We need Haringey to act in a joined-up fashion, to identify additional footway width precisely where businesses need it…
We’ve posted on topic on a few occasions already, but prompted by local traders we’re now putting forward a few worked-up ideas to Haringey for the kind of temporary summer-long measures we’d like to see. September is too long to wait for emergency street interventions: retail is open now and Crouch End’s cafés, pubs and hair salons may begin their return on July 4th – just two weeks away. The traffic has already returned and is getting worse and the window is closing for the Mayor of London’s “complete transformation of local town centres“.
We want to see changes that allow flexible, creative and novel solutions. We should be bold in our interventions, to close or filter roads if there’s a possible improvement to be made and to act now for opportunities for outdoor trading. Yes, work remains to be done, yes, there’s a need to consult, and yes, not all traders would want to start trading on the pavement – but remember, these are temporary measures. We call upon the council to respond.
For our ideas on cycle routes, see our earlier post.
The maps below pick out closures, barriers and retained parking. Significant footway extensions and new pedestrian-only road closures and trading areas are sited next to food and beverage units by design.
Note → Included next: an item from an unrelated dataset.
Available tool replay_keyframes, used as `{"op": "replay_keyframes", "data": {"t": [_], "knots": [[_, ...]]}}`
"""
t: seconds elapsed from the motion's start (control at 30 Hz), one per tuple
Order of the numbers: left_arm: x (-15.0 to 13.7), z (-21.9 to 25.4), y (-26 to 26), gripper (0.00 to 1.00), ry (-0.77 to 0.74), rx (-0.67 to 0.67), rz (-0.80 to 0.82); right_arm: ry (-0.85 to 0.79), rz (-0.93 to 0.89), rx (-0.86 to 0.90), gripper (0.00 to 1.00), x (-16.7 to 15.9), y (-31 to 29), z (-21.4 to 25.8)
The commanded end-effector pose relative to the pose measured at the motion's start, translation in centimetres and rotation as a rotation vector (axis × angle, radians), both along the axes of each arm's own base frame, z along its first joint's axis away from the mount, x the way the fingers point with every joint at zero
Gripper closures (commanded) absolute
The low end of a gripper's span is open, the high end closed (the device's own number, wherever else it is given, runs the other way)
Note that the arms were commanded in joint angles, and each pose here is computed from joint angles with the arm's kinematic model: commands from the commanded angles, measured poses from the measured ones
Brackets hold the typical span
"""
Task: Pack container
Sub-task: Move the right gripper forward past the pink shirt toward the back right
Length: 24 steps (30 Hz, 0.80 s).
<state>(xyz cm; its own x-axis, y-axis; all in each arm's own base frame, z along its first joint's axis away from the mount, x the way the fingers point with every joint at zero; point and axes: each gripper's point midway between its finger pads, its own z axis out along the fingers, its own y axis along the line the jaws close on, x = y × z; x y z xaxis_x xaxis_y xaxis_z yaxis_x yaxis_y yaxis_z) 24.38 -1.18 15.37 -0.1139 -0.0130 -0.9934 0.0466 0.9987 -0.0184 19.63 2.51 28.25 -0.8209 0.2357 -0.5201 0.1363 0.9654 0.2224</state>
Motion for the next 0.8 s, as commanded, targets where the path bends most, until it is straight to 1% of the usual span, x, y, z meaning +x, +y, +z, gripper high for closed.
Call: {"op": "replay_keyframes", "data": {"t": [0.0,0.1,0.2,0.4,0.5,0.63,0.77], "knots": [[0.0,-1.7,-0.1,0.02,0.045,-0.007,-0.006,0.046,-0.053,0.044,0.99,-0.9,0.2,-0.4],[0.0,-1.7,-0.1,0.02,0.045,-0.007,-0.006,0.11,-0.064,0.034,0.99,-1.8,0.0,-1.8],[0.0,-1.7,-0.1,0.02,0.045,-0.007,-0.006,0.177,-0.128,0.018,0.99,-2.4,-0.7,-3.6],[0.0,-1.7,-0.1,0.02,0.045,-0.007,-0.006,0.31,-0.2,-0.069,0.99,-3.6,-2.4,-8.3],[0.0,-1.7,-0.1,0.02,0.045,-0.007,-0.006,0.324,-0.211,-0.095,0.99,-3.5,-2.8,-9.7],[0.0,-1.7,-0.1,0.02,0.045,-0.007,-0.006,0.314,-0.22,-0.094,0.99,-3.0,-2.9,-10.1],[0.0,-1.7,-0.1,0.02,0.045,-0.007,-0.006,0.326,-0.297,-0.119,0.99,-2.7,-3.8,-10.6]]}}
The Crouch Hill weekend market
This idea is supported by independent traders on Crouch Hill – an area of small shops, no outside space and the narrowest of pavements. Yes, it requires the Saturday and Sunday rerouting of buses, but the road is frequently closed by utility works and it seems to sort itself out. Other than that, it’s the cheapest option around, no parking is affected, and no stranded bus stop up the hill is more than 500m of an alternative.
Crouch Hill? (with a tad more social distancing of course)
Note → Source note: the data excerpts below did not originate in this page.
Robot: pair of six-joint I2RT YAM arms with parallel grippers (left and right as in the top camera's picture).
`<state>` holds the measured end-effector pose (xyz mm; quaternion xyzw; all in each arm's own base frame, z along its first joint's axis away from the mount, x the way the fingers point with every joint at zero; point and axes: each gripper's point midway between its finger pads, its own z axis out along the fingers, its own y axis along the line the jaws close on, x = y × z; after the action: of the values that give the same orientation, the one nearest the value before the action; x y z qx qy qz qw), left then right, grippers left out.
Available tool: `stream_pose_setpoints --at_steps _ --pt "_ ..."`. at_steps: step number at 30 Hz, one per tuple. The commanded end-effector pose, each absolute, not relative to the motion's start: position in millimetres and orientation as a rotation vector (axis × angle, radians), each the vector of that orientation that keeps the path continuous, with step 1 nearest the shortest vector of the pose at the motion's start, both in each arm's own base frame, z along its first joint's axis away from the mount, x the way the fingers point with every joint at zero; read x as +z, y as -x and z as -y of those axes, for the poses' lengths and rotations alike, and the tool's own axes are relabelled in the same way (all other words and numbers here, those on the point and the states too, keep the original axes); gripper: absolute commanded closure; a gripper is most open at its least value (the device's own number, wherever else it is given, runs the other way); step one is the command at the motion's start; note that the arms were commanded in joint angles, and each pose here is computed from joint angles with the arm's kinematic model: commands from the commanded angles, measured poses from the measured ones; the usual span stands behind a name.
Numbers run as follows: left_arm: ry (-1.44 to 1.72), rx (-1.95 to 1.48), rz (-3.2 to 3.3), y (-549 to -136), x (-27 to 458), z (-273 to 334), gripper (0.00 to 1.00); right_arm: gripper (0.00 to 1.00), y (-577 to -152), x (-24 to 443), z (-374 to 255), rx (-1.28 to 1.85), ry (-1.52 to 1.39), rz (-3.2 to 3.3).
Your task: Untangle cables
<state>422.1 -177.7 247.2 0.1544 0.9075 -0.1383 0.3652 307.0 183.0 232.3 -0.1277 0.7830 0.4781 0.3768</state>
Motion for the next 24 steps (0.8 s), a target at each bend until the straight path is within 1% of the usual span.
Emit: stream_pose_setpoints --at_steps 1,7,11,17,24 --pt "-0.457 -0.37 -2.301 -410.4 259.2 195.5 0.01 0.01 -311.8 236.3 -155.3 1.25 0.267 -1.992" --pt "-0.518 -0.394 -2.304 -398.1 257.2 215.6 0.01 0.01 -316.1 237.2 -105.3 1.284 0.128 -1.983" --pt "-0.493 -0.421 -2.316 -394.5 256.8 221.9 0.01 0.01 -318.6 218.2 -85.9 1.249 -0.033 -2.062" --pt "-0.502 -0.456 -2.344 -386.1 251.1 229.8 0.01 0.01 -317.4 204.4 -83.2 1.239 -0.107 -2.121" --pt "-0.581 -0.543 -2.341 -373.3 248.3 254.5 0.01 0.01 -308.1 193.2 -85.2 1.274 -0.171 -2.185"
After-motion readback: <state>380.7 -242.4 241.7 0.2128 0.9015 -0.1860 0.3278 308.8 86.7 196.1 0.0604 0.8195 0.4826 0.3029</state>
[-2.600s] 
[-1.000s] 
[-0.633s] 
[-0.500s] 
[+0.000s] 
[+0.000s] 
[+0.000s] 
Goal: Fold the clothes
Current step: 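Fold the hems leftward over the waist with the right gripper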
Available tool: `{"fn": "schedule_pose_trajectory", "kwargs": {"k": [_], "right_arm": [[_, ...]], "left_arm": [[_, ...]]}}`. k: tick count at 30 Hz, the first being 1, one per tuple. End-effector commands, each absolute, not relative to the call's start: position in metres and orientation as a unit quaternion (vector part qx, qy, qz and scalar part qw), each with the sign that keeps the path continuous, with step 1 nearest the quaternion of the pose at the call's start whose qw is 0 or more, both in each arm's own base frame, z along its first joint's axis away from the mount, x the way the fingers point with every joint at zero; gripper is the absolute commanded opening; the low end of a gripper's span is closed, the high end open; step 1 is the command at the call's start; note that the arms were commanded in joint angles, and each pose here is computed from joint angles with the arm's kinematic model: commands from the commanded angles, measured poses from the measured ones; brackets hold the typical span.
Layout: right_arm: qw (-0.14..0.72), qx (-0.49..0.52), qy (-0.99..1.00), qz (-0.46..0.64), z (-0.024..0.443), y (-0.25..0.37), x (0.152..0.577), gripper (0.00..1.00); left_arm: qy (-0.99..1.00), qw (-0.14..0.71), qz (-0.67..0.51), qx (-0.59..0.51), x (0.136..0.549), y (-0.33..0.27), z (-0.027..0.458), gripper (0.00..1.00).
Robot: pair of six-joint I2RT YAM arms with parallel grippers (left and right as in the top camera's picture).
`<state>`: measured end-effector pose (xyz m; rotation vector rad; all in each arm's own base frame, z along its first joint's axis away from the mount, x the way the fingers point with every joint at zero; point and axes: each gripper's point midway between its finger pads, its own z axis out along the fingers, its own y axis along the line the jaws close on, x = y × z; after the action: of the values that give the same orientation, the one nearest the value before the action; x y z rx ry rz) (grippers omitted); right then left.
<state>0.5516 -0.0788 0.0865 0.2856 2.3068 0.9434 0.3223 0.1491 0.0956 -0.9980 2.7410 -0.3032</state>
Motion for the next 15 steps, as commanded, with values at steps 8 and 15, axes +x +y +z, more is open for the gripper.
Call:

Crouch Hill now, awaiting developments
The Weston-Elder Low Traffic Neighbourhood
LTNs are expressly identified in TfL guidance as interventions to enhance local environments and promote safer cycling. This measure would also produce a new trading area slap bang in the middle of the town centre (previously mentioned here), whilst retaining the same number of loading and visitor parking spaces.
At Elder Avenue the filter, simply planters, is sited outside the Earl Haig to preserve access at the Tottenham Lane end for loading areas for commercial use. It also creates a safer environment for nursery children.
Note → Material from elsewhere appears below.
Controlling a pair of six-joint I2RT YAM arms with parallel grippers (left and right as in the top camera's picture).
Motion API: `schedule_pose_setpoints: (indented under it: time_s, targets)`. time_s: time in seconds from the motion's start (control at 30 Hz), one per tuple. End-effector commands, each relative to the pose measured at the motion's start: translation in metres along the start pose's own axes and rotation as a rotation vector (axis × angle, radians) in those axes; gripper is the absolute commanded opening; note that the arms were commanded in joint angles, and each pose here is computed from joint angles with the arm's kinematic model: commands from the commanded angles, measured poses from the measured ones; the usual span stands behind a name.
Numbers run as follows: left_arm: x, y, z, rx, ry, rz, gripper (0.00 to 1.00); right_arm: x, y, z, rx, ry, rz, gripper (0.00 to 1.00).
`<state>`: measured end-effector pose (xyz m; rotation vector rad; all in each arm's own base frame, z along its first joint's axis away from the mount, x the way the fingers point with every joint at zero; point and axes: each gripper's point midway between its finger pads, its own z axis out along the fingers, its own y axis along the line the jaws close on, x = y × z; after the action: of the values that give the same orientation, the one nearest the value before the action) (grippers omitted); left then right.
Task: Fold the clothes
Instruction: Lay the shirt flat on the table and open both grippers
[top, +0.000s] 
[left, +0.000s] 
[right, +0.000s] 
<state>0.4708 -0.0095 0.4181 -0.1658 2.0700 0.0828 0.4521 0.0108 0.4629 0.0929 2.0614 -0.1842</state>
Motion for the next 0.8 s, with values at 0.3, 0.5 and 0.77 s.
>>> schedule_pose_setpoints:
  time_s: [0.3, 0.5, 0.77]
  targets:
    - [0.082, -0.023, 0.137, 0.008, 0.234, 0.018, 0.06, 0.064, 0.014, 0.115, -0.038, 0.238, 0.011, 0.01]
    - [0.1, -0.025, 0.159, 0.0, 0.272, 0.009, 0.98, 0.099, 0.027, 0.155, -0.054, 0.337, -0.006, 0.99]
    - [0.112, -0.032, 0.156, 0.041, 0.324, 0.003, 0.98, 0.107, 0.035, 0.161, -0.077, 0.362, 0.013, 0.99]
Planters, quick solutions for road filtering
Tottenham Lane café quarter
The extended footways here are already signalled as part of Haringey’s plans – it needs action now, not in 3 month’s time. Always a challenging part of the town centre, the section of Tottenham Lane between the Queens and the cinemas needs the extra space, we see it potentially as a relative of Lordship Lane in East Dulwich with a line of outdoor pavement cafés (?).
Costs and funding
Funding may be a problem, but in addition to TfL’s thousands, there’s the Re-opening High Streets Safely Fund, or even the neighbourhood CIL pot – still unallocated and unspent, or why not drop the plan to review the local CPZ and spend that money on the emergency instead?
We contacted one of the leading providers of temporary street infrastructure, Meristem Design, who are already working with councils across London. The interventions described above, for example the closure of Crouch Hill, require planters which costs as little as £500-700 apiece, which taken together with the cost of Traffic Orders and administration mean each move could be delivered for a few £thousand. And there’s nothing to stop the box planters going in a a week or two’s time.